Inventiva obtains up to $380m for MASH treatment lanifibranor

Inventiva has successfully secured up to €348 million ($380 million) in funding to complete a Phase III trial for its primary clinical asset, lanifibranor, which is being developed to treat metabolic dysfunction-associated steatohepatitis (MASH). The financing will primarily be used to finalize the Phase III trial (NCT04849728) for lanifibranor. Additionally, the funds will aid in the preparation for marketing approval submissions and the eventual commercialization of the drug, as announced in a press release on October 14.

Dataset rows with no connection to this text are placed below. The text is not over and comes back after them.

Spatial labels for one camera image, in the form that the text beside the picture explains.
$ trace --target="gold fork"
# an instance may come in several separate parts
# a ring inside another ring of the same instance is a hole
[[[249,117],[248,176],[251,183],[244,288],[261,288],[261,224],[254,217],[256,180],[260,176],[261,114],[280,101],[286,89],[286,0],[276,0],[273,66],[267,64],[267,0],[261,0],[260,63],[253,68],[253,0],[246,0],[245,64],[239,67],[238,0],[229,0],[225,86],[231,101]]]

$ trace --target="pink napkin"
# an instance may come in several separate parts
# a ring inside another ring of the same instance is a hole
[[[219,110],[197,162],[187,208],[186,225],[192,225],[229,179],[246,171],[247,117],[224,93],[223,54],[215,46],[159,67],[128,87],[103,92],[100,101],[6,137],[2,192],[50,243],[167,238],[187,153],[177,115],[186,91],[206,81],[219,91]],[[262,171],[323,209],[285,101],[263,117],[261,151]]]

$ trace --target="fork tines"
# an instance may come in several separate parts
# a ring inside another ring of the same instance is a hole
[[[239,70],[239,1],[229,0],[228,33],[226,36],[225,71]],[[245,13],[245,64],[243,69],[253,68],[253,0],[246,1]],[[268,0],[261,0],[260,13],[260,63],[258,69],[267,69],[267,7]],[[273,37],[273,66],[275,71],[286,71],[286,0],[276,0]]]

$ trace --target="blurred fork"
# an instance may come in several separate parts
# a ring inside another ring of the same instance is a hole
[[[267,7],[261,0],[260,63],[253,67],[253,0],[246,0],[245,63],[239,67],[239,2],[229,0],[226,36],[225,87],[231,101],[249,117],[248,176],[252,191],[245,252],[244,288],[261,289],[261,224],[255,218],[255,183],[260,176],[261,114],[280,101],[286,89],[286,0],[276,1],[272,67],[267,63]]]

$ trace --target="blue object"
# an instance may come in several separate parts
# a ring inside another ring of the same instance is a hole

The French biopharmaceutical company is set to immediately receive $103.4 million from the multi-tranche equity financing, with the remaining funds to be provided through future issuance phases. Inventiva also disclosed that an additional $30 million had been secured through milestone payments under an existing licensing and collaboration agreement with Chinese pharmaceutical company CTTQ.

Following the announcement, shares of Inventiva, which is listed on Nasdaq, increased by 27% at the market opening on October 14 compared to the market close on October 11. The company currently has a market capitalization of $98.6 million.

The financing transaction was spearheaded by New Enterprise Associates, BVF Partners LP, and Samsara BioCapital, with participation from other existing and new investors. Dr. Mark Pruzanski, the current chairman of Corteria Pharmaceuticals and biotech company Abcuro, will assume the role of chairman at Inventiva. Srinivas Akkaraju, the founder of Samsara BioCapital, will join as a director following the deal. Additionally, four directors from the four largest investors will be added to the board, with at least two replacing existing directors.

Lanifibranor is Inventiva’s only clinical candidate, and the company had estimated it would need approximately €250 million to finance its operations until the Phase III topline results in MASH patients are achieved. The ongoing study, named NATiV3, is anticipated to reach this milestone in the latter half of 2026.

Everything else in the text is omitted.